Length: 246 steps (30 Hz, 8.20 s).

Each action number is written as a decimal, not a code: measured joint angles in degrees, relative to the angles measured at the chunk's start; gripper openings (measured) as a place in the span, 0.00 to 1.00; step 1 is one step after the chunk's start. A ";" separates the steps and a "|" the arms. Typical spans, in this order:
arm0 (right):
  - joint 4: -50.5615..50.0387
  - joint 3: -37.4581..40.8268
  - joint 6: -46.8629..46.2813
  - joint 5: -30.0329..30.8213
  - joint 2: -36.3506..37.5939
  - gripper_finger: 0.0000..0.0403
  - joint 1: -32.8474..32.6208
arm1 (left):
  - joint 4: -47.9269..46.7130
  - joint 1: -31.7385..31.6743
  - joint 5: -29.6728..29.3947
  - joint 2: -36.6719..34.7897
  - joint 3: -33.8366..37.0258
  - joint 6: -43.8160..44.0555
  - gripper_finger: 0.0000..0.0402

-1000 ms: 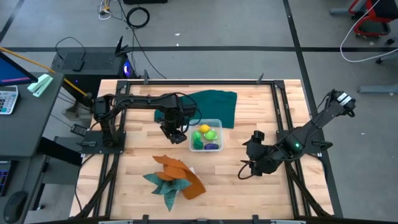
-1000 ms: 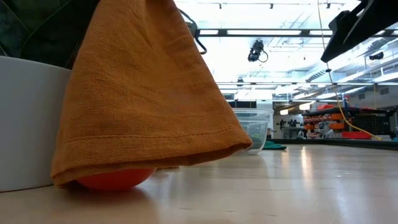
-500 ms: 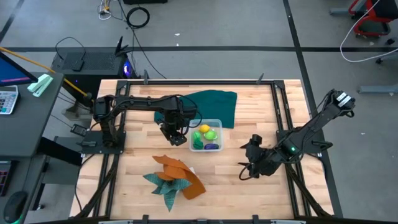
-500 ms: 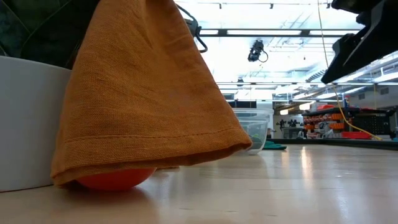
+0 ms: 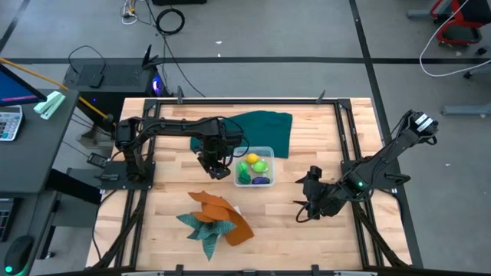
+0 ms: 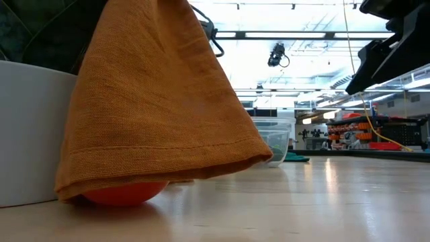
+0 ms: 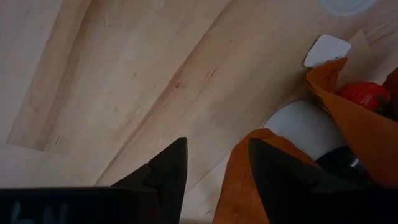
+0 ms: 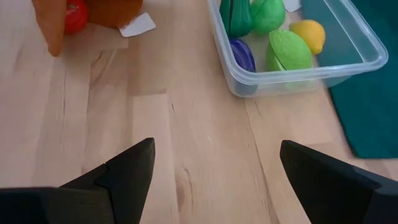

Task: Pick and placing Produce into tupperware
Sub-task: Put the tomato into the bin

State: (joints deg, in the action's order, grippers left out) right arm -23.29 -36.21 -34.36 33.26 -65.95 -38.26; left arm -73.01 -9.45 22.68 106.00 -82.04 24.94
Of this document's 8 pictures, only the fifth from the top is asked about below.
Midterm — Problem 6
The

........

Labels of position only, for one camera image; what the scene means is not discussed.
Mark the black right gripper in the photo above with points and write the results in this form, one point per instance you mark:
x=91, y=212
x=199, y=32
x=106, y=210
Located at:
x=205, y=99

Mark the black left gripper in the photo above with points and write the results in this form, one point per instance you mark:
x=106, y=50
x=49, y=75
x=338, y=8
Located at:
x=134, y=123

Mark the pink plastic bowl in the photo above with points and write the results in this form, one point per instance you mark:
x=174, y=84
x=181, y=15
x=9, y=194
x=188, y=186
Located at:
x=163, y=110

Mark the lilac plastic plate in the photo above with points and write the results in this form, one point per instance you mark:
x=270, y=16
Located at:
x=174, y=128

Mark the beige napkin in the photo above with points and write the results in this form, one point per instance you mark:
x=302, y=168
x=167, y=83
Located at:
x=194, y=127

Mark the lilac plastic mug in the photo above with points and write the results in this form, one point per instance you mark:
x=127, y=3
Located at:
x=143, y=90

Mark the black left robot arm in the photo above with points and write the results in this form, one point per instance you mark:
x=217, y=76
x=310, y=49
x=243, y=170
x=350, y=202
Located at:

........

• _WORK REQUEST_
A single number is the whole answer: how many lines in the entries hold the word "write".

• _PROBLEM SOLUTION_
7